▶ [Your goal]:
Nothing below is to be printed except the lines between the line holding "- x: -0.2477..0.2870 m" and the line holding "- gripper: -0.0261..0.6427", inclusive, each exactly as it appears.

[Records from a data source]

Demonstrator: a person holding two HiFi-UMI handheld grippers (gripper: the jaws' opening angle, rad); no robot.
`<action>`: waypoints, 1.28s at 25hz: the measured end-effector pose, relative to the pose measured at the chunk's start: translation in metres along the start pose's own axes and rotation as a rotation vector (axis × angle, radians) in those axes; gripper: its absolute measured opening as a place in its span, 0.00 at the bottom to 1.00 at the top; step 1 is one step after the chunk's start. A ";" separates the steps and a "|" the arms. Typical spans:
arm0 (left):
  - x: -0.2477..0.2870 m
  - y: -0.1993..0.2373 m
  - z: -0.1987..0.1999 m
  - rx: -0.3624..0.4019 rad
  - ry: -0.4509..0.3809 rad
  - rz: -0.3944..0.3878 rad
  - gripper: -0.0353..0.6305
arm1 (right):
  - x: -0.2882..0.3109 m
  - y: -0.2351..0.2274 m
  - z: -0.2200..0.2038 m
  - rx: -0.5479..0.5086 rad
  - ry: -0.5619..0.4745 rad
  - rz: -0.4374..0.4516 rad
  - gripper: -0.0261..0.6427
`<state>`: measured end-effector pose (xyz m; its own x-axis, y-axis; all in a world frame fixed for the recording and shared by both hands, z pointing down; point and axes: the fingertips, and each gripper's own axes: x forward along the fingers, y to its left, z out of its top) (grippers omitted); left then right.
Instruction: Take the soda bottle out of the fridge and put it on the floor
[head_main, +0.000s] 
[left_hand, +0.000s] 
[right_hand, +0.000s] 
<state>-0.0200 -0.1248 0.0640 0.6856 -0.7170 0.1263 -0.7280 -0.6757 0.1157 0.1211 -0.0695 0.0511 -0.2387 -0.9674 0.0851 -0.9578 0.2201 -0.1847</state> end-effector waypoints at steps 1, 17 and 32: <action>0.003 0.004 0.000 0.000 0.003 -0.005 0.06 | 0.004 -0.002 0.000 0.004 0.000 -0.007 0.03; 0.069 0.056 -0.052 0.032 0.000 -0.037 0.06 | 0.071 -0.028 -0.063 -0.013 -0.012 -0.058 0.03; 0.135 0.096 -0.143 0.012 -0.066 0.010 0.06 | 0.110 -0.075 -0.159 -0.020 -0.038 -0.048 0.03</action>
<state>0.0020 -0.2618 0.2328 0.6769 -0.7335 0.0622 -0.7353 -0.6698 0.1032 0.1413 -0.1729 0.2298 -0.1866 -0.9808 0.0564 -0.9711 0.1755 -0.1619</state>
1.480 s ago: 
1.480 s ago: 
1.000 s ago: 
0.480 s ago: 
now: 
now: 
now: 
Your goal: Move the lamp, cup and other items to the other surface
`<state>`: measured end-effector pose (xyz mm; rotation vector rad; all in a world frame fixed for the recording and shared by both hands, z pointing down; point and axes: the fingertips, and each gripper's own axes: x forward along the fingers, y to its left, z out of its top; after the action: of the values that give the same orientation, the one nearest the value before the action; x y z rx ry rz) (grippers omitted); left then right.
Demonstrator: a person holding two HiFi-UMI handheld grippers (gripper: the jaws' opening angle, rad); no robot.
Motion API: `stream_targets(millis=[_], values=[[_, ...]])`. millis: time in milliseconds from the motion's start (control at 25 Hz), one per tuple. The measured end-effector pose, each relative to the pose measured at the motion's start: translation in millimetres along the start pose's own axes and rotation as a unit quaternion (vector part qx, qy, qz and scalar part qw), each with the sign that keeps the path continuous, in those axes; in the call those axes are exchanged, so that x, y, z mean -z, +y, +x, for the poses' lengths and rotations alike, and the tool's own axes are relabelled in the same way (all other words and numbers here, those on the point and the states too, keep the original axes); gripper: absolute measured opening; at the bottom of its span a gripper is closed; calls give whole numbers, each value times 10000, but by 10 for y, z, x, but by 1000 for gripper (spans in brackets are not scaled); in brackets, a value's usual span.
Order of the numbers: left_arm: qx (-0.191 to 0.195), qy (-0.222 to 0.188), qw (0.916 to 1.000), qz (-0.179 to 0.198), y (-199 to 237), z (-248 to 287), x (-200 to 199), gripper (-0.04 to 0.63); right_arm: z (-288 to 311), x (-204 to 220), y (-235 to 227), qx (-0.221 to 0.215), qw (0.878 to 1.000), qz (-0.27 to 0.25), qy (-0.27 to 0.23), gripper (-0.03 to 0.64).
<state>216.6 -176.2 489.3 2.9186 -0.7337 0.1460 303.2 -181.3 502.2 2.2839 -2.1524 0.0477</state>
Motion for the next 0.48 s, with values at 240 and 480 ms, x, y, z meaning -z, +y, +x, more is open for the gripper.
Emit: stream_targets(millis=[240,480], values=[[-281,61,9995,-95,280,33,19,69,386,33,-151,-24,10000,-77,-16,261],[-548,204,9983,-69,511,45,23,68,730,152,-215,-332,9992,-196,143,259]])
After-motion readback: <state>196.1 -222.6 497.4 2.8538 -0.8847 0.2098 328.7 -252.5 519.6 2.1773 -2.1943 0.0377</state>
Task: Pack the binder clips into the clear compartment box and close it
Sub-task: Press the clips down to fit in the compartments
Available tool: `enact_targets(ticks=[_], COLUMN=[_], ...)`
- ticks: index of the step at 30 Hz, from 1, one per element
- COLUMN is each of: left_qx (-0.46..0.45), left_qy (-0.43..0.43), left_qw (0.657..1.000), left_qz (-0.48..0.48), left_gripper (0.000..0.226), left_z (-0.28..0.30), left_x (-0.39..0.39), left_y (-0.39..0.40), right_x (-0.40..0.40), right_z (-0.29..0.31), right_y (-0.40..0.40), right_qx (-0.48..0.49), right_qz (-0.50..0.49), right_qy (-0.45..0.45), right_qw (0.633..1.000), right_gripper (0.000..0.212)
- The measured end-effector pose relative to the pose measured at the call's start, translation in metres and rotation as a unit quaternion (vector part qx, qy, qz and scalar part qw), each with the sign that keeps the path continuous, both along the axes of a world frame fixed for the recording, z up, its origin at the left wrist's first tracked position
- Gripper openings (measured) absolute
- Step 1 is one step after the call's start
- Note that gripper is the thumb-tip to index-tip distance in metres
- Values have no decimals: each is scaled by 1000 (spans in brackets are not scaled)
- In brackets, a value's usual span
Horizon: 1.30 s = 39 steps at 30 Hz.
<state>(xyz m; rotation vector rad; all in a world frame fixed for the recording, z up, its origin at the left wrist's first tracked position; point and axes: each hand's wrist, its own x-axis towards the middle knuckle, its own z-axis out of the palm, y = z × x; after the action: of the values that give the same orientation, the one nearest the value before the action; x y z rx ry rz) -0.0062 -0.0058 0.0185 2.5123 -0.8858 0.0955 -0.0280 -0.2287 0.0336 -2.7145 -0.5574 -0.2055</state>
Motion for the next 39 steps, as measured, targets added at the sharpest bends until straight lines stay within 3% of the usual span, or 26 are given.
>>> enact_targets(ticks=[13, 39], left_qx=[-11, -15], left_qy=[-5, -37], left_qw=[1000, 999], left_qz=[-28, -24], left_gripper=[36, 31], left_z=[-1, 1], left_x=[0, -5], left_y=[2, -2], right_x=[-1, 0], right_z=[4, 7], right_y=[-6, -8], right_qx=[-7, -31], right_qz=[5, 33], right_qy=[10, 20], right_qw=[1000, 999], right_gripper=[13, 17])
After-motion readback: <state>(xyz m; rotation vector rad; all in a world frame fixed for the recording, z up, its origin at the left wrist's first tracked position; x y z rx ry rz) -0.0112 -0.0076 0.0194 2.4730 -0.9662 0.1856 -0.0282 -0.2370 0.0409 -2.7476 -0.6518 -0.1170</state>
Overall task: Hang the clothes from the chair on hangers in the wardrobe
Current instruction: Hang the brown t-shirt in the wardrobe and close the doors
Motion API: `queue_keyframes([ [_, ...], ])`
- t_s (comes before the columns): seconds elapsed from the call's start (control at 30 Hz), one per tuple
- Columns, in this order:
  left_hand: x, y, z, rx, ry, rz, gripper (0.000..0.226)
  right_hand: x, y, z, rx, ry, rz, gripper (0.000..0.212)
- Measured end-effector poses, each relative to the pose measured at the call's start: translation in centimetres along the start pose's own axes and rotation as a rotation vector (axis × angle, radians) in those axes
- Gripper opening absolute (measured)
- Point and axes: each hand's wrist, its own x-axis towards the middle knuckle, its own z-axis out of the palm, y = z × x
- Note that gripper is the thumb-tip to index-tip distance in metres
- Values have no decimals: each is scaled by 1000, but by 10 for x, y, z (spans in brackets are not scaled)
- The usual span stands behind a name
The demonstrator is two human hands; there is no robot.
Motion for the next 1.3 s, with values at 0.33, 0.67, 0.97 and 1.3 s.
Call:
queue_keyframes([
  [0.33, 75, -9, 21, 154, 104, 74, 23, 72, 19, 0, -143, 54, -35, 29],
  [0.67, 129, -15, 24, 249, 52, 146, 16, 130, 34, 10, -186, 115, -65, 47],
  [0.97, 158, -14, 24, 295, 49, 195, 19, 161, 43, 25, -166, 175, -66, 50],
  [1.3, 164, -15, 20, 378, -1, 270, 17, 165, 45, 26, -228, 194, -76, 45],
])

▶ [Solution for this problem]:
  - x: -0.2477..0.2870 m
  - y: -0.1993..0.2373 m
  - z: -0.1987..0.1999 m
  - rx: -0.3624..0.4019 rad
  - ry: -0.4509..0.3809 rad
  - rz: -0.3944..0.3878 rad
  - gripper: -0.0353..0.6305
arm1 (right):
  - x: -0.2882..0.3109 m
  - y: -0.2351..0.2274 m
  - z: -0.2200..0.2038 m
  - rx: -0.5479..0.5086 rad
  - ry: -0.5619..0.4745 rad
  - rz: -0.4374..0.4516 rad
  - gripper: -0.0261..0.6427

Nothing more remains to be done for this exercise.